#### [YOUR TASK]
Whenever the word "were" appears in a line of the data below, copy that line.

#### [SUPPLIED MATERIAL]
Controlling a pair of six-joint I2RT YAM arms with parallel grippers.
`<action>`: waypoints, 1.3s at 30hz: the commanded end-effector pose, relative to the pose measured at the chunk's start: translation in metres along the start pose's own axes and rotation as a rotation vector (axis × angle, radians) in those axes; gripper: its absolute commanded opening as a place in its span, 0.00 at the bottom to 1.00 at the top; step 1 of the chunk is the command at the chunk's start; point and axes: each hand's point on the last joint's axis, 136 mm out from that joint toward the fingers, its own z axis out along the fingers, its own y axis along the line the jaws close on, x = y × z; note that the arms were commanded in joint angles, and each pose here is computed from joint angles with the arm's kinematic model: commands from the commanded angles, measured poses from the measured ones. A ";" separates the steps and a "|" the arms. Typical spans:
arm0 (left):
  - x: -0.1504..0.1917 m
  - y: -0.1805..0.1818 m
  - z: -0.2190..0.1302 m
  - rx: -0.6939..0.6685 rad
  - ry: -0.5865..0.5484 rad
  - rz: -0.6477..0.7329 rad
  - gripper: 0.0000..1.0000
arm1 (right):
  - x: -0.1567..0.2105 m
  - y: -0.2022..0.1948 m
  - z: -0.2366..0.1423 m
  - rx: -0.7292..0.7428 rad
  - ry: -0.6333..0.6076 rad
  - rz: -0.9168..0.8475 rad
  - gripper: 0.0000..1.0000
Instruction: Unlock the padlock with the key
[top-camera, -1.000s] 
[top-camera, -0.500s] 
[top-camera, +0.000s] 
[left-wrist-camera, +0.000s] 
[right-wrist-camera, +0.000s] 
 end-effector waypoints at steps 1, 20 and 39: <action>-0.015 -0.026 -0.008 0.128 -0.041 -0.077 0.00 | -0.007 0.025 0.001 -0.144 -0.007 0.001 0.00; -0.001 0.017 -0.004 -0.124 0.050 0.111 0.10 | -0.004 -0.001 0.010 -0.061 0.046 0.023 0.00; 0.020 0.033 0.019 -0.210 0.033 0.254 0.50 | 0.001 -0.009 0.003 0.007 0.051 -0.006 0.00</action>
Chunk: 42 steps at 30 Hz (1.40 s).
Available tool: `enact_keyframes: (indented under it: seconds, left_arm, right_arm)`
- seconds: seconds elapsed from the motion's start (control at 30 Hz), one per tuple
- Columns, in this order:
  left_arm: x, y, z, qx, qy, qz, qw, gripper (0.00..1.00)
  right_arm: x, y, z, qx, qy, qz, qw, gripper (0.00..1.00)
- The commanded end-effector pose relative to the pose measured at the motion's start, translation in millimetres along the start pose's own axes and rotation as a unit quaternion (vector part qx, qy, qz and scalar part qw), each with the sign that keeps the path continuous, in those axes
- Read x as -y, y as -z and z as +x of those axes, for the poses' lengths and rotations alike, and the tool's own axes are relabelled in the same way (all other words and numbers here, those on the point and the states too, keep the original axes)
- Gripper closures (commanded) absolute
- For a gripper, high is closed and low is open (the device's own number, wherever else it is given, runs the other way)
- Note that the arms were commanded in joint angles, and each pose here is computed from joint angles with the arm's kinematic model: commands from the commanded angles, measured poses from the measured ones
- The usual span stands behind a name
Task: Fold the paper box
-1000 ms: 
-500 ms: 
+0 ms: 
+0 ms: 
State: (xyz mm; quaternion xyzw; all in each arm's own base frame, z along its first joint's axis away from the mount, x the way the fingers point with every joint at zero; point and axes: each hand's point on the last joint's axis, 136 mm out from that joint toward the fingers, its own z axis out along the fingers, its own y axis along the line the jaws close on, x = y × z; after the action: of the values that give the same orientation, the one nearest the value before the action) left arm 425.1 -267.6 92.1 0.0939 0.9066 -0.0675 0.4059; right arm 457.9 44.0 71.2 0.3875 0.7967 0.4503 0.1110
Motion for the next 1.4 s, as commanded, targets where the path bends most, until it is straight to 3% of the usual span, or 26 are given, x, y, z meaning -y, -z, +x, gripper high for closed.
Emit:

#### [EXERCISE RESULT]
`<action>`: waypoints, 1.3s at 30hz: the commanded end-effector pose, relative to the pose measured at the chunk's start: translation in metres along the start pose's own axes and rotation as a rotation vector (axis × angle, radians) in those axes; gripper: its absolute commanded opening as a place in its span, 0.00 at the bottom to 1.00 at the top; step 1 of the chunk is the command at the chunk's start; point and axes: each hand's point on the last joint's axis, 136 mm out from that joint toward the fingers, its own z axis out along the fingers, its own y axis along the line the jaws close on, x = y × z; note that the arms were commanded in joint angles, and each pose here is computed from joint angles with the arm's kinematic model: commands from the commanded angles, measured poses from the measured ones. A ";" separates the steps and a "|" the arms. Typical spans:
- Note that the arms were commanded in joint angles, and each pose here is computed from joint angles with the arm's kinematic model: commands from the commanded angles, measured poses from the measured ones

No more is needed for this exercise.